Eric felt guilty at his relief on finally passing the grim-faced vanguard and leaving them behind on the road. Siel made no secret of hers. Loup whistled a tune like he hadn’t a care in the world.
Meanwhile the General leading the invasion had a far larger ‘mop-up’ operation on his hands than he had been led to expect. His men slammed open the city gates at last, lulled by the silence on the other side. He’d expected a few score of the creatures, a hundred at most, not several hundreds of them, all difficult to kill, some huge.
They made a dent in the monsters’ numbers before the last of the invading soldiers were killed or fled, enough to make the real mop-up a job at least possible. The General had missed something: that while men could be sacrificed, so too could generals who walked on ice that got thinner the closer they walked to the throne of power they served. The Strategists had long ago marked him as ‘ambitious’, a potential threat, and sought missions suitably deadly to throw him into, so he might have an honourable death for the rank and file’s gossip, and be useful as a martyr.
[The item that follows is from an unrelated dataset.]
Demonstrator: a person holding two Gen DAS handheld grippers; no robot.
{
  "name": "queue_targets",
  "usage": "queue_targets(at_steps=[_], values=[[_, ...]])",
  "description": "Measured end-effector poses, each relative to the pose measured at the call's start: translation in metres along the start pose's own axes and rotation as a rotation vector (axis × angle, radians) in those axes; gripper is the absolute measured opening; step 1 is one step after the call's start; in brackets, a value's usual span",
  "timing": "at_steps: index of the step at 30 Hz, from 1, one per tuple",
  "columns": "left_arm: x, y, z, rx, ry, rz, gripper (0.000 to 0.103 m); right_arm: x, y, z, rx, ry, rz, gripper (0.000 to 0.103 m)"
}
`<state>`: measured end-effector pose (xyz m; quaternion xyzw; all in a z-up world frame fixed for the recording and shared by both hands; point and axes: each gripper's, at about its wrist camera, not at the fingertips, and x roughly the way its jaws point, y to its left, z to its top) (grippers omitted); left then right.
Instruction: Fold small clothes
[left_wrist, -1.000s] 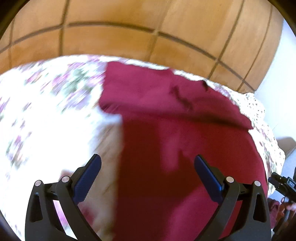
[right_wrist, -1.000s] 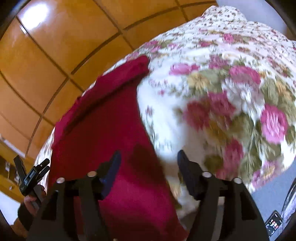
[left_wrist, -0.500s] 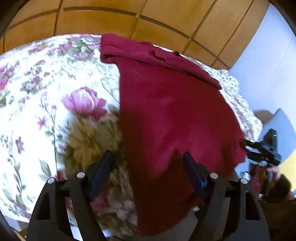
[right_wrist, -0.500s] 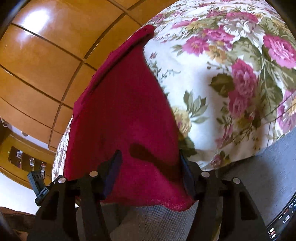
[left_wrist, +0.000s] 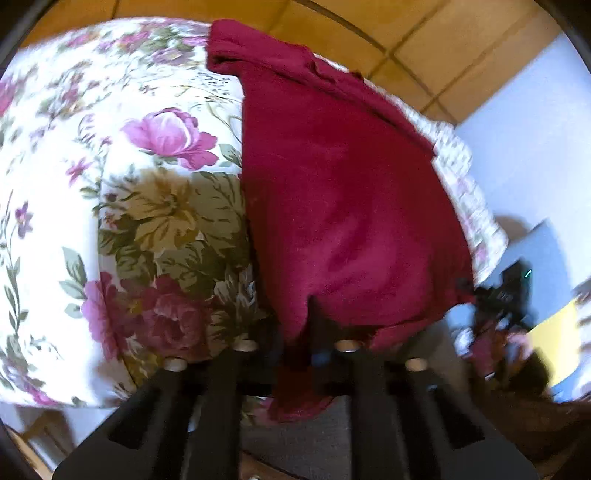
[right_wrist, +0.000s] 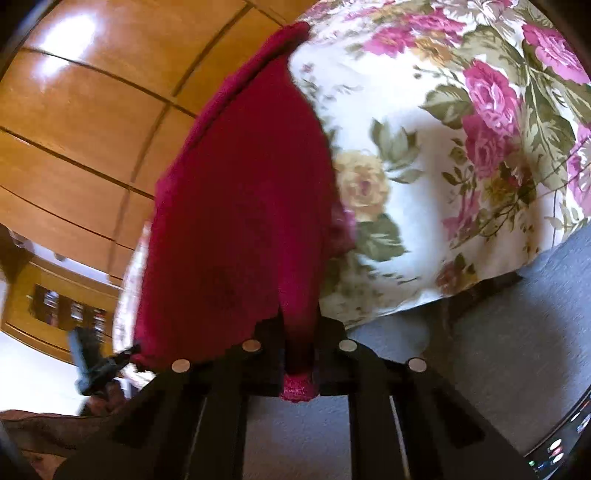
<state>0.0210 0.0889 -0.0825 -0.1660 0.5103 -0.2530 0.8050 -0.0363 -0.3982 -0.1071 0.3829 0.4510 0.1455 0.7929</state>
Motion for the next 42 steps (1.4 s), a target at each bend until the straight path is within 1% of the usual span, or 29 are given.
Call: queue_targets(at_steps=[1, 3, 5, 8, 10, 12, 13, 15, 16, 17, 18, 20, 23, 25, 26, 29, 31, 33, 35, 37, 39, 40, 42], values=[[-0.006, 0.0, 0.0, -0.011, -0.018, -0.012, 0.007, -0.009, 0.004, 0.001, 0.015, -0.02, 0.047, 0.008], [-0.017, -0.008, 0.001, 0.008, -0.053, -0.031, 0.006, -0.023, 0.013, 0.0, 0.016, -0.06, 0.109, 0.008], [-0.033, -0.022, 0.0, 0.049, -0.088, -0.083, 0.005, -0.042, 0.026, -0.002, -0.002, -0.109, 0.179, 0.008], [-0.056, -0.039, 0.001, 0.095, -0.139, -0.149, 0.005, -0.066, 0.045, -0.006, -0.029, -0.155, 0.249, 0.008], [-0.078, -0.045, 0.003, 0.098, -0.169, -0.244, 0.005, -0.082, 0.058, -0.013, -0.051, -0.178, 0.313, 0.008], [-0.097, -0.051, 0.001, 0.11, -0.192, -0.306, 0.005, -0.097, 0.068, -0.021, -0.082, -0.199, 0.379, 0.008], [-0.107, -0.052, -0.002, 0.113, -0.199, -0.328, 0.005, -0.107, 0.073, -0.029, -0.101, -0.211, 0.431, 0.008], [-0.127, -0.047, -0.004, 0.084, -0.195, -0.4, 0.005, -0.12, 0.076, -0.041, -0.115, -0.221, 0.498, 0.008], [-0.135, -0.041, -0.006, 0.046, -0.189, -0.453, 0.005, -0.128, 0.076, -0.052, -0.123, -0.226, 0.533, 0.008], [-0.141, -0.035, -0.009, 0.018, -0.186, -0.491, 0.005, -0.134, 0.076, -0.06, -0.13, -0.228, 0.559, 0.008], [-0.149, -0.027, -0.012, -0.025, -0.18, -0.551, 0.005, -0.137, 0.08, -0.067, -0.135, -0.23, 0.578, 0.008], [-0.157, -0.017, -0.018, -0.077, -0.181, -0.618, 0.005, -0.145, 0.079, -0.082, -0.14, -0.24, 0.591, 0.008], [-0.157, -0.009, -0.02, -0.125, -0.177, -0.633, 0.005, -0.146, 0.069, -0.083, -0.099, -0.259, 0.59, 0.008], [-0.15, -0.003, -0.01, -0.15, -0.165, -0.644, 0.005, -0.143, 0.061, -0.067, -0.059, -0.272, 0.614, 0.008], [-0.143, -0.003, 0.0, -0.154, -0.158, -0.647, 0.005, -0.14, 0.061, -0.059, -0.045, -0.276, 0.616, 0.009], [-0.132, -0.005, 0.03, -0.147, -0.153, -0.642, 0.005, -0.121, 0.063, -0.016, 0.004, -0.274, 0.604, 0.009], [-0.123, -0.007, 0.053, -0.126, -0.163, -0.63, 0.005, -0.109, 0.064, 0.017, 0.046, -0.272, 0.597, 0.009], [-0.111, 0.001, 0.077, -0.129, -0.171, -0.611, 0.005, -0.096, 0.065, 0.046, 0.074, -0.273, 0.59, 0.009], [-0.096, 0.01, 0.099, -0.161, -0.173, -0.595, 0.005, -0.081, 0.066, 0.076, 0.099, -0.269, 0.578, 0.01], [-0.077, 0.023, 0.125, -0.198, -0.171, -0.561, 0.005, -0.061, 0.066, 0.105, 0.117, -0.255, 0.538, 0.011], [-0.054, 0.035, 0.146, -0.246, -0.15, -0.515, 0.005, -0.037, 0.061, 0.13, 0.145, -0.233, 0.507, 0.011], [-0.044, 0.039, 0.155, -0.263, -0.139, -0.506, 0.005, -0.025, 0.058, 0.141, 0.159, -0.223, 0.481, 0.012], [-0.022, 0.049, 0.17, -0.304, -0.13, -0.449, 0.005, 0.005, 0.048, 0.163, 0.199, -0.208, 0.435, 0.012]])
That his ambition in reality had extended no further than his achieved rank was neither here nor there.
62
Pushing the horses to their limits and changing them frequently gave Sharfy a sour taste, for he felt horses were friends of men more than servants. Anfen believed that too, but something had changed in him since they’d set out. There was a light in his eye Sharfy didn’t much care for, nor did he like the grim silence of their journey, which made every second of it pass so heavily. The road went so much easier and faster with jokes, songs and stories.
Yet he understood what Anfen saw, what the invasion really was: the castle’s hand closing its fist around the world at last. If they could take the unconquerable city in one night — years of planning or not, it looked like one night’s work, and what your enemy thought you were capable of mattered as much as what you actually were capable of — then, surely, they could take the rest of the Free Cities at their leisure. And would. And the Mayors would begin to ponder whether they should resist the inevitable, or bargain and speed it up, to maintain their own places of power. That seemed, from Sharfy’s view, to be written in the lines on Anfen’s face.